- **Task to complete**: Everything from the line that contains "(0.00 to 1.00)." through the last line of the listing must be copied exactly, with both of those lines included and no others.

- **Entries shown**:
"""
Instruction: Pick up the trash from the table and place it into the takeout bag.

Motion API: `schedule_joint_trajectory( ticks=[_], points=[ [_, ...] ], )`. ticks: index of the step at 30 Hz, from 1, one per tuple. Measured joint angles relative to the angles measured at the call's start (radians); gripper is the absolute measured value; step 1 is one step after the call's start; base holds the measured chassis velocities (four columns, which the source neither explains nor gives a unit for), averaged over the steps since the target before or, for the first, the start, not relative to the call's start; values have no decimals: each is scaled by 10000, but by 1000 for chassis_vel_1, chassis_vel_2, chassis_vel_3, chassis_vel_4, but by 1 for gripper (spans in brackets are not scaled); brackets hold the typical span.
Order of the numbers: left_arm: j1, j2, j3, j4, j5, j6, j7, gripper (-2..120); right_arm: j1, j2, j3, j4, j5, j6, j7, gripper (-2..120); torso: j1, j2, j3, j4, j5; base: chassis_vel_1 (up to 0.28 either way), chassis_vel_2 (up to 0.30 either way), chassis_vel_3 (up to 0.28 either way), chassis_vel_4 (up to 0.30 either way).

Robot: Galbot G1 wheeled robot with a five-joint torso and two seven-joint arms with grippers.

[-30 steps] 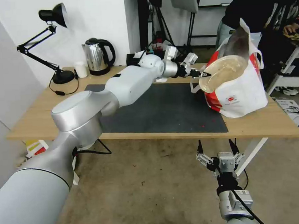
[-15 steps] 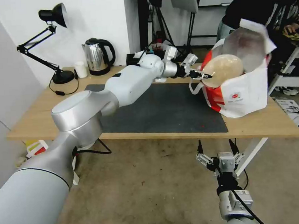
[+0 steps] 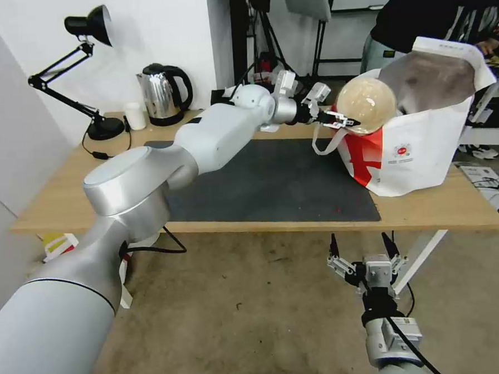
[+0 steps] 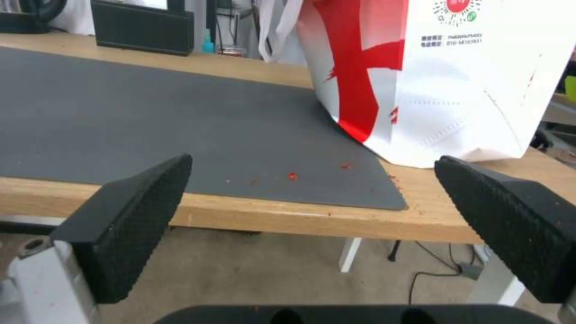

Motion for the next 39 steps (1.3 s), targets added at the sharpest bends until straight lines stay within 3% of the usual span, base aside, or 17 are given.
schedule_joint_trajectory(
  ticks=[10,17,25,39],
  points=[
    [-89,2,103,21,-70,-10,-154,100,0,0,0,0,0,0,0,100,0,0,1,1,0,0,0,0,0],
    [-226,2,80,-43,-401,-133,-737,100,0,0,0,0,0,0,0,100,1,0,0,1,0,0,0,0,0],
    [-492,-1,-205,-192,-841,-533,-1835,100,-1,0,0,0,1,0,0,100,2,0,1,0,0,0,0,0,0],
    [-576,7,-297,-317,-878,-521,-2022,100,0,0,0,0,0,0,0,100,2,0,1,1,0,0,0,0,0]
  ],
)
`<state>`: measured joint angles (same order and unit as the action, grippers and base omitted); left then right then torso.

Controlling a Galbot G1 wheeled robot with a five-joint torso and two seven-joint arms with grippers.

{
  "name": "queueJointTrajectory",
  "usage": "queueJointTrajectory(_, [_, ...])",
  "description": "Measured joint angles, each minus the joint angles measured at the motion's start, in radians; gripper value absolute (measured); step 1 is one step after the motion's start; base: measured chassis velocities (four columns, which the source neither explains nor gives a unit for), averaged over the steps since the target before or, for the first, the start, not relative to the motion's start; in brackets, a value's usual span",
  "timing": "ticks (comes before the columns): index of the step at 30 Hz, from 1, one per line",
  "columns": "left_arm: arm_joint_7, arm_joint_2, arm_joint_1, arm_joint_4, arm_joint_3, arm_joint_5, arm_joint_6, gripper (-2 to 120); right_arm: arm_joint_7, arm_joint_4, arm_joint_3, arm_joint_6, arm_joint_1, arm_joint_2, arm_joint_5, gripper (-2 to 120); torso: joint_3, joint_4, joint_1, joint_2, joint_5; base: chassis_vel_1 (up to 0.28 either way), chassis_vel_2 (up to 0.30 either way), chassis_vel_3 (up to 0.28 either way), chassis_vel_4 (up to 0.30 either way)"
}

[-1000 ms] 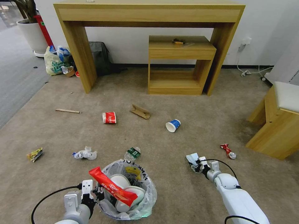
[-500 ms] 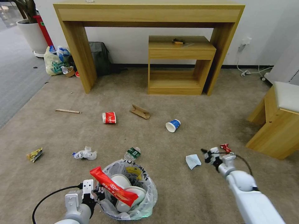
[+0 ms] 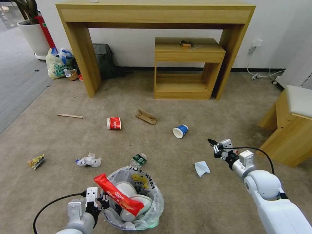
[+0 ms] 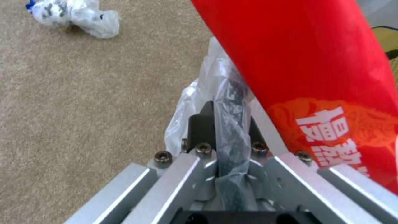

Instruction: Pick up the trash bin and place the garbage on the floor into it.

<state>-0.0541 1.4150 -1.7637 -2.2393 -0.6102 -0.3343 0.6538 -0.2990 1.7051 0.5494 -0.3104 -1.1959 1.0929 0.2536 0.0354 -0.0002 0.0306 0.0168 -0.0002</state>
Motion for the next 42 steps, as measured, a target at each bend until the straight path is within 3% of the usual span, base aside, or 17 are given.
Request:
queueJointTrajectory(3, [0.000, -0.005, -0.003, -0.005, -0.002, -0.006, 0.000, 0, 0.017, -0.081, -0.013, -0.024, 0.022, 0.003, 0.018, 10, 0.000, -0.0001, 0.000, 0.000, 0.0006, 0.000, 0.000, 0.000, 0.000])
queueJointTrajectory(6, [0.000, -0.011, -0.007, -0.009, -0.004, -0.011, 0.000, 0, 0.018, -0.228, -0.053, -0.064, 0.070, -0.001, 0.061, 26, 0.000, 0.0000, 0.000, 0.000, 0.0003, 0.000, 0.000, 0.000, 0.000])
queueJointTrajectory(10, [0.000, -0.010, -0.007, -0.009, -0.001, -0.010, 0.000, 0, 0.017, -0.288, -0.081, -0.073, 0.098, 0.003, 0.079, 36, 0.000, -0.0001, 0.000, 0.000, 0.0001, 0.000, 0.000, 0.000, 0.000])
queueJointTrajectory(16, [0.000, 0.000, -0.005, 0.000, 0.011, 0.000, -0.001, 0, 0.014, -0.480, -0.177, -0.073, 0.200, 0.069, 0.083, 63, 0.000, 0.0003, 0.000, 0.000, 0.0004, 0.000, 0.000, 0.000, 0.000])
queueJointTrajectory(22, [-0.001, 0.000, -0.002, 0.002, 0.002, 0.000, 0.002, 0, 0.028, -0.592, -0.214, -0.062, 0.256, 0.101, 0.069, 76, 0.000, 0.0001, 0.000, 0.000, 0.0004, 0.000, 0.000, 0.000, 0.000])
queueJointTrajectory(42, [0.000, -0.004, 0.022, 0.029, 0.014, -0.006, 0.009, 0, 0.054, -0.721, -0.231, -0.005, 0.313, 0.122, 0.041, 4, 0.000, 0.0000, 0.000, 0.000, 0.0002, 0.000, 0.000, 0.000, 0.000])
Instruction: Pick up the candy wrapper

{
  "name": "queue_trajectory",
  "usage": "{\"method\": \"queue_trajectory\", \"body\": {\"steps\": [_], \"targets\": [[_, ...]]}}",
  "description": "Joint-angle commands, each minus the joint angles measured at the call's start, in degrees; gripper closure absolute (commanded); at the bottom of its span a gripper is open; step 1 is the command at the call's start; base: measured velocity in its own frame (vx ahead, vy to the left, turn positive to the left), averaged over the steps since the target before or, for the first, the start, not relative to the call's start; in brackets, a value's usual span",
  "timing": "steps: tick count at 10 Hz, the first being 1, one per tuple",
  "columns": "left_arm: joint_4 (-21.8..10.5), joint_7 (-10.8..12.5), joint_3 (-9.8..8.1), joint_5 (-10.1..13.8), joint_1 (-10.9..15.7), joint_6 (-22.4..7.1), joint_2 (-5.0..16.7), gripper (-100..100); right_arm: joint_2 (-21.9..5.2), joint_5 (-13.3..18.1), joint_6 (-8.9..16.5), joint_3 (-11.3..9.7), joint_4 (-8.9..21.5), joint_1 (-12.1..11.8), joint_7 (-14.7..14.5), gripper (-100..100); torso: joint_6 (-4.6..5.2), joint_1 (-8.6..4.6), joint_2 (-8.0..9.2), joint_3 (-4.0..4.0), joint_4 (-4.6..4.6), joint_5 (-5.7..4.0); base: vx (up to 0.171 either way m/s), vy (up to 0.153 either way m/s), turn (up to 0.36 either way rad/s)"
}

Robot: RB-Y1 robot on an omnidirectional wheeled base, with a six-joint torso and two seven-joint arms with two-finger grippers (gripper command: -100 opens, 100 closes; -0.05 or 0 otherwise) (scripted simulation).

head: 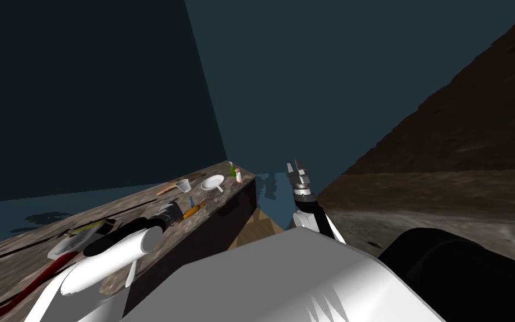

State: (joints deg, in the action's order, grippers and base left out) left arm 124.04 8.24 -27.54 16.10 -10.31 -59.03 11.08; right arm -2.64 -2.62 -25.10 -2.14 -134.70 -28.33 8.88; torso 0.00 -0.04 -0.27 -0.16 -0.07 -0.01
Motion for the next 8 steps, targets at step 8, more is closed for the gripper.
{"method": "queue_trajectory", "body": {"steps": [8], "targets": [[-3.5, 4.4, -2.36, 1.2, 2.4, -13.4, 1.1, -100, 0.0, 0.0, 0.0, 0.0, 0.0, 0.0, 0.0, 0, 0.01, 0.05, 0.06, 0.02, 0.00, 0.01, 0.062, -0.013, 0.033]]}}
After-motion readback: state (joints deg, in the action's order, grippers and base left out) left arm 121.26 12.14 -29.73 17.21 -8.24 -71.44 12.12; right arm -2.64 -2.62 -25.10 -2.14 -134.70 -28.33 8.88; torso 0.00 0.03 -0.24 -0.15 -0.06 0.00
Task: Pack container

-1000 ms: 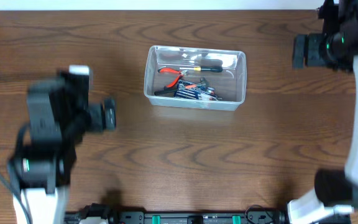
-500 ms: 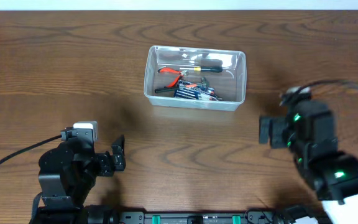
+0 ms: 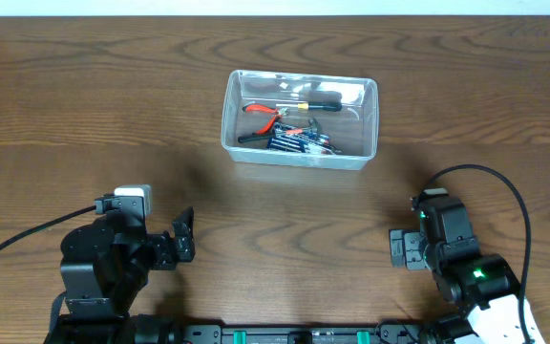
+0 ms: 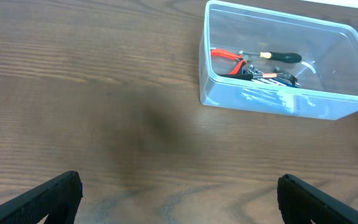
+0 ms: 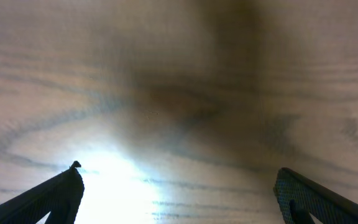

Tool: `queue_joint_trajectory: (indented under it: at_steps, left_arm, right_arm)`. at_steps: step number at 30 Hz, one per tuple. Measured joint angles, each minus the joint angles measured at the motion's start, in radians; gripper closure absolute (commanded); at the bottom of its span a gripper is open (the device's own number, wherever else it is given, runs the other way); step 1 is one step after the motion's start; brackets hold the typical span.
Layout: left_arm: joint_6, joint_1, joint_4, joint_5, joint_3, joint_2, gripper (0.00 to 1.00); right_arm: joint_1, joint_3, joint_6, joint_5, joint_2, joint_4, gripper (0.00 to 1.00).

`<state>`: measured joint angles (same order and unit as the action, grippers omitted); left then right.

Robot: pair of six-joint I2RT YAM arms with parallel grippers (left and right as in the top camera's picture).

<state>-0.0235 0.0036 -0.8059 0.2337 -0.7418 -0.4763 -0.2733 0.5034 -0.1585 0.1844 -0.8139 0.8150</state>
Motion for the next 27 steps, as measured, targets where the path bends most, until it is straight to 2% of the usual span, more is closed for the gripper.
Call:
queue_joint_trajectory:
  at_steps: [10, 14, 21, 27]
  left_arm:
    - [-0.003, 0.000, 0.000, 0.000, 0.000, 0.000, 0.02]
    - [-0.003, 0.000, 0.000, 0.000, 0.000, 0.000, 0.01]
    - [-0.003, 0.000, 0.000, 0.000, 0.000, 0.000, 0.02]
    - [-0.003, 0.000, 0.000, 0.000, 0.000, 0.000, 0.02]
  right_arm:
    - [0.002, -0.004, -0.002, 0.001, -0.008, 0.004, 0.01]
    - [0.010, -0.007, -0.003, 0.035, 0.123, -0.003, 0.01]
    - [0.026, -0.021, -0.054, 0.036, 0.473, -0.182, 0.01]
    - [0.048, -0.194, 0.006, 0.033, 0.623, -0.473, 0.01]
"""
- **Solution below**:
Layout: left_arm: joint_6, joint_1, joint_4, joint_5, joint_3, joint_2, gripper (0.00 to 1.00); right_arm: joint_1, joint_3, joint_6, joint_5, joint_2, joint_4, gripper (0.00 to 1.00).

`<state>`: measured joint angles (same order and unit as the action, grippers omitted); left then right.

Robot: pair of six-joint I2RT YAM arms with parallel grippers (left and right as in the top camera's picture).

<state>-0.0235 0.0036 -0.8059 0.2337 -0.7418 -0.4763 -0.2733 0.5034 -0.1585 0.1844 -0.8139 0.8150</state>
Motion for the next 27 steps, as measured, targets where the path bends most, until it is straight to 2% of the usual span, more is closed for the gripper.
Call:
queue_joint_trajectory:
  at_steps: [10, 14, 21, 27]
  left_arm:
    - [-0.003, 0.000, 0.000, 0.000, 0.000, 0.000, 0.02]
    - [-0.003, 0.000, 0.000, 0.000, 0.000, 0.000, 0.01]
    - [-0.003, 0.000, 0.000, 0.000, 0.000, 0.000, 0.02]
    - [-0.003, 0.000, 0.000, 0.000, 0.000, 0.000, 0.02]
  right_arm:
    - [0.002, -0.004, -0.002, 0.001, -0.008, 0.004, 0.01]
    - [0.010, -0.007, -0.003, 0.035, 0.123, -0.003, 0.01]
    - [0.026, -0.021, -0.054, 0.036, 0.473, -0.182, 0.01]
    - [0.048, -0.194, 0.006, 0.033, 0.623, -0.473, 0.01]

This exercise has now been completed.